Tomorrow, 29 May 2010, a lot of (European) people will be watching the Eurovision Song Contest to see which country will take home the prize. Personally, I don’t really care about who wins the contest itself, but I do care (somewhat) about which predictor will win the Eurovision Voting Forecast competition arranged by Kaggle describes itself as “a platform for data mining, bioinformatics and forecasting competitions“. It provides an objective framework for comparing techniques and “allows organizations to have their data scrutinized by the world’s best statisticians.”

Contests like this are fun, but they can also have more serious aims. For instance, Kaggle also hosts a competition about predicting HIV progression based on the virus’ DNA sequence. The currently leading submission has already improved on the best methods reported in literature, and so a post at Kaggle’s No Free Hunch blog asks whether competitions might be the future of research. I think they may well be, at least in some domains. A few months back, I mentioned an interesting challenge at Innocentive which is essentially a very difficult pure research problem, and it will be interesting to learn how the winning team there did it (if any details are disclosed). (I signed up for this competition myself, but haven’t been able to devote more than one or two hours to it so far, unfortunately.)
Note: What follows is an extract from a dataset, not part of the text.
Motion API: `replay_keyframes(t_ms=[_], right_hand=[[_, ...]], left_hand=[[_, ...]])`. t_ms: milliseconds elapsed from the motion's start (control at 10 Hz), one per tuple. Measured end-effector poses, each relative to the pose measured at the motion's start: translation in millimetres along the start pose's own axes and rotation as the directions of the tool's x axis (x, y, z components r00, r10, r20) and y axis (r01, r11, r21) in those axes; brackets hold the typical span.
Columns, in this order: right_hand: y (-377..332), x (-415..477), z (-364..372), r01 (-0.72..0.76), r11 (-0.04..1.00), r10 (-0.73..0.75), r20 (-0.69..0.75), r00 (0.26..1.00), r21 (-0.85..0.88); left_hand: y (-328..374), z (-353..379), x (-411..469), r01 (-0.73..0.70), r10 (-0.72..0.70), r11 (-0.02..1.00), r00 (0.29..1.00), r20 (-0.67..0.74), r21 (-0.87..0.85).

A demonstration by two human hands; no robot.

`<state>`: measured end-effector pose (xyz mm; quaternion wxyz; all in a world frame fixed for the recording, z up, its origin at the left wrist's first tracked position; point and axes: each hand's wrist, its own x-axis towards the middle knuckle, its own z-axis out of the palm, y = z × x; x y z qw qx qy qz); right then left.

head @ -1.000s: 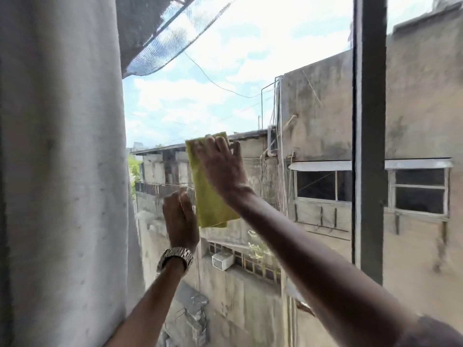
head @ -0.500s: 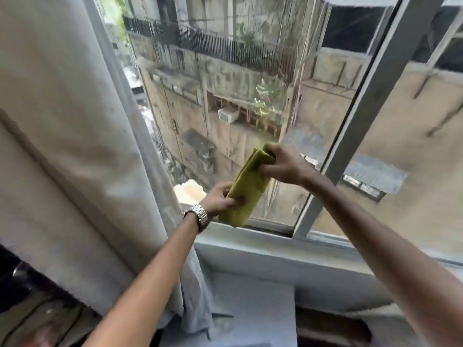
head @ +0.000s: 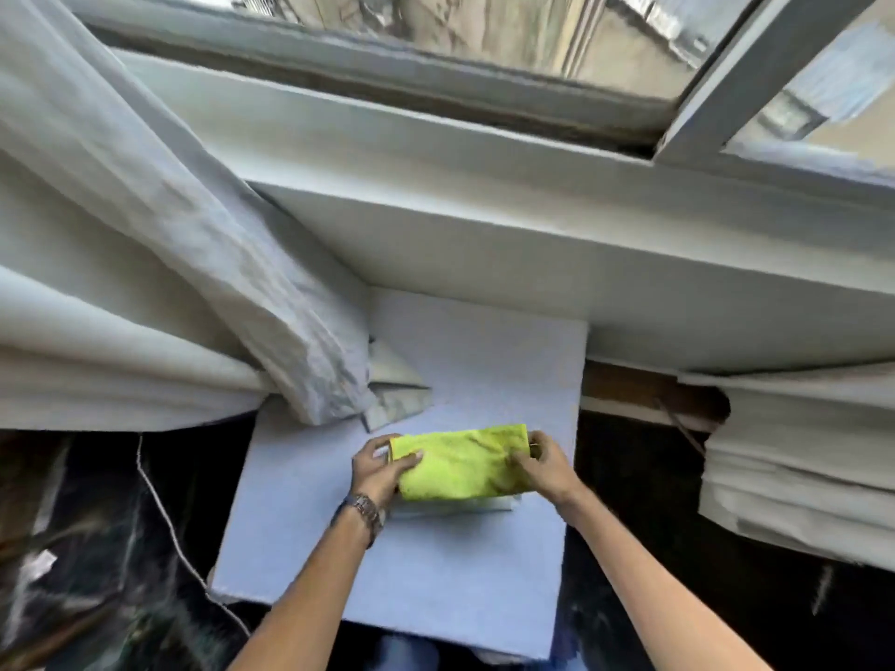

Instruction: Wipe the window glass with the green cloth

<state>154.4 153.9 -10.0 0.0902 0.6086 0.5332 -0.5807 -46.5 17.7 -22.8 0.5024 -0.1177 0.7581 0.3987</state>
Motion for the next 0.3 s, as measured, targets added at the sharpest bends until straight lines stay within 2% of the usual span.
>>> replay_keyframes(t_ms=[100,200,300], right_hand=[[49.4,34.9,22.0,-0.035,0.998,0.034,0.009,0.999,0.053],[73.5,50.7,33.2,-0.019,0.998,0.018,-0.022,1.0,-0.058],[72.0,47.3,43.9,-0.032,0.94,0.034,0.001,0.999,-0.341]], left_hand=[[-34.3,13.1,44.5,-0.105,0.104,0.994,0.993,-0.052,-0.004],[-59.3,19.4,60.9,-0.088,0.097,0.986,0.993,-0.061,0.14],[-72.0,16.8,52.6,-0.006,0.079,0.878,0.988,-0.132,0.479]])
There are other platforms for prediction competitions as well, for instance TunedITs challenge platform, which allows university teachers to “make their courses more attractive and valuable, through organization of on-line student competitions instead of traditional assignments.” TunedIT also has a research platform where you can run automated tests on machine learning algorithms and get reproducible experimental results. You can also benchmark results against a knowledge base or contribute to and use a repository of various data sets and algorithms.

Another initiative for serious evaluation of machine learning algorithms in various problem domains is MLcomp. Here, you can upload your own datasets (or use pre-loaded ones) and run existing algorithms on them through a web interface. MLcomp then reports various metrics that allow you to compare different methods.

By the way, 22 teams participated in Kaggle’s Eurovision challenge, and Azerbaijan is the clear favorite, having been picked as the winner by 14 teams. Let’s see how it goes tomorrow.